> _Work instructions_: Every line from the one with "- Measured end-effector" through the final line of the data below goes in the answer, copied exactly. Pictures do not.

[[ Recorded data open ]]

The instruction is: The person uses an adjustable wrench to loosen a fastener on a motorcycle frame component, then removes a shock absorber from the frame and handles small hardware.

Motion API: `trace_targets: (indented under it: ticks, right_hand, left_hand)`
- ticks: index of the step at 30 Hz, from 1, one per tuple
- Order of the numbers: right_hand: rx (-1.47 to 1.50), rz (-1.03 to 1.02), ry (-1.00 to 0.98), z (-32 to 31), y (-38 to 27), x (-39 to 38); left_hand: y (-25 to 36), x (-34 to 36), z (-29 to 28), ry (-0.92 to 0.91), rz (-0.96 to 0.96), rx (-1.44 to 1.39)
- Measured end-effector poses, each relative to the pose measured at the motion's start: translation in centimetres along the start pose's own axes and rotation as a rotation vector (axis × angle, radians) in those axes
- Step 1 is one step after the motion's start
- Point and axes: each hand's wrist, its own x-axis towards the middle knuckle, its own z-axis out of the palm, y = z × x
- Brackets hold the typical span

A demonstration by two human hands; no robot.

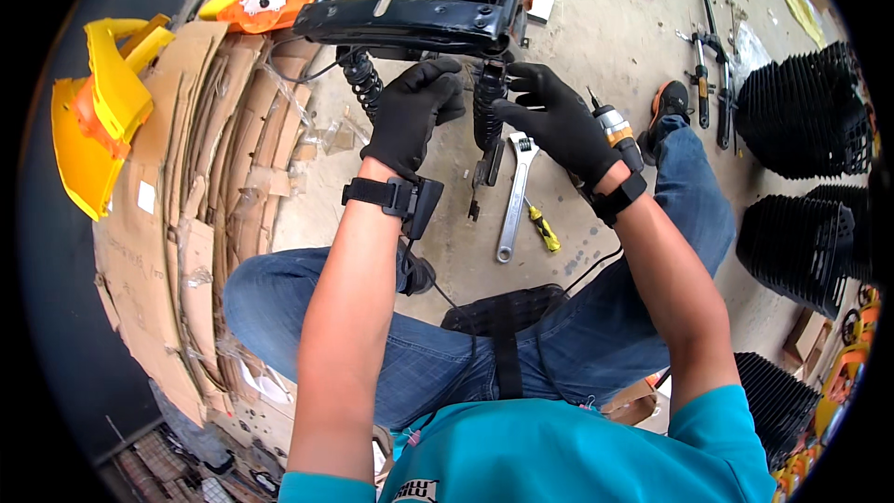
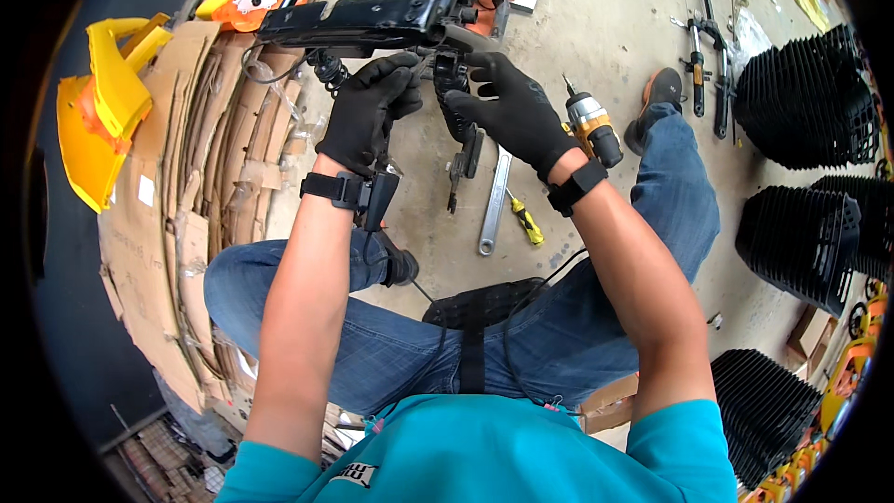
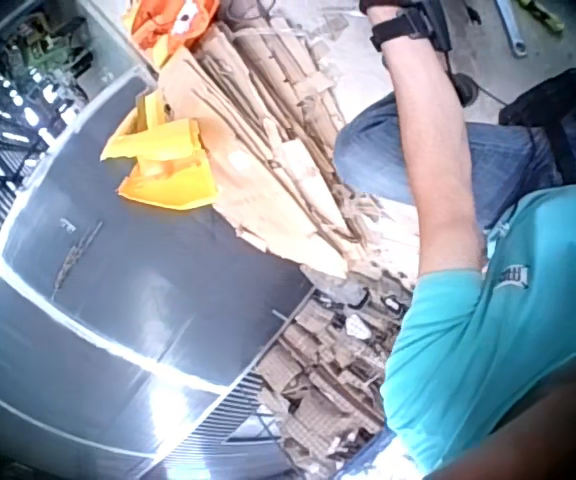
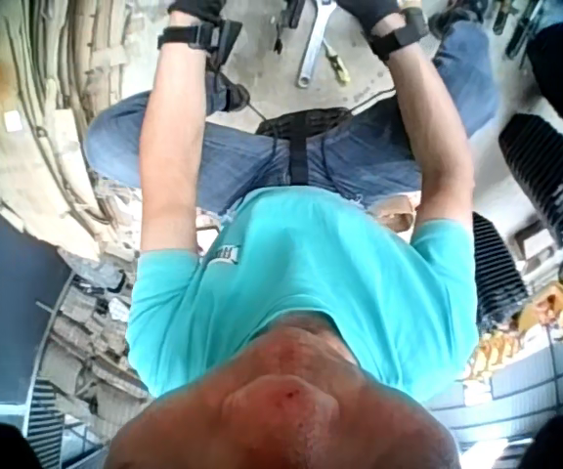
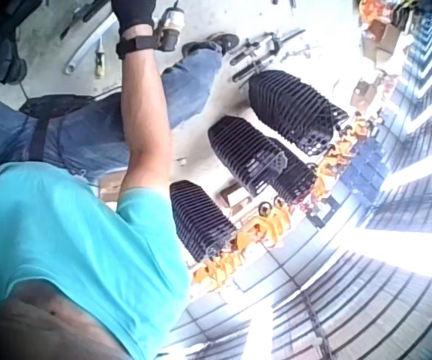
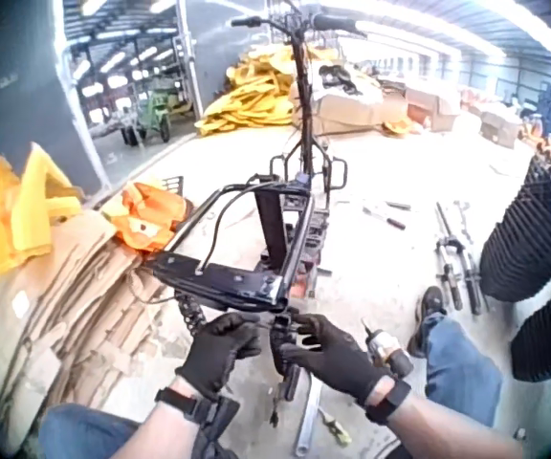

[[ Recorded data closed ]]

> _Exercise response_:
- Measured end-effector poses, each relative to the pose measured at the motion's start: translation in centimetres along the start pose's own axes and rotation as a rotation vector (axis × angle, radians) in those axes
- Step 1 is one step after the motion's start
- Point and axes: each hand's wrist, its own x-axis towards the middle knuckle, its own z-axis out of the palm, y = z × x
- Brackets hold the typical span

A demonstration by two human hands; no robot.

The full answer has been given.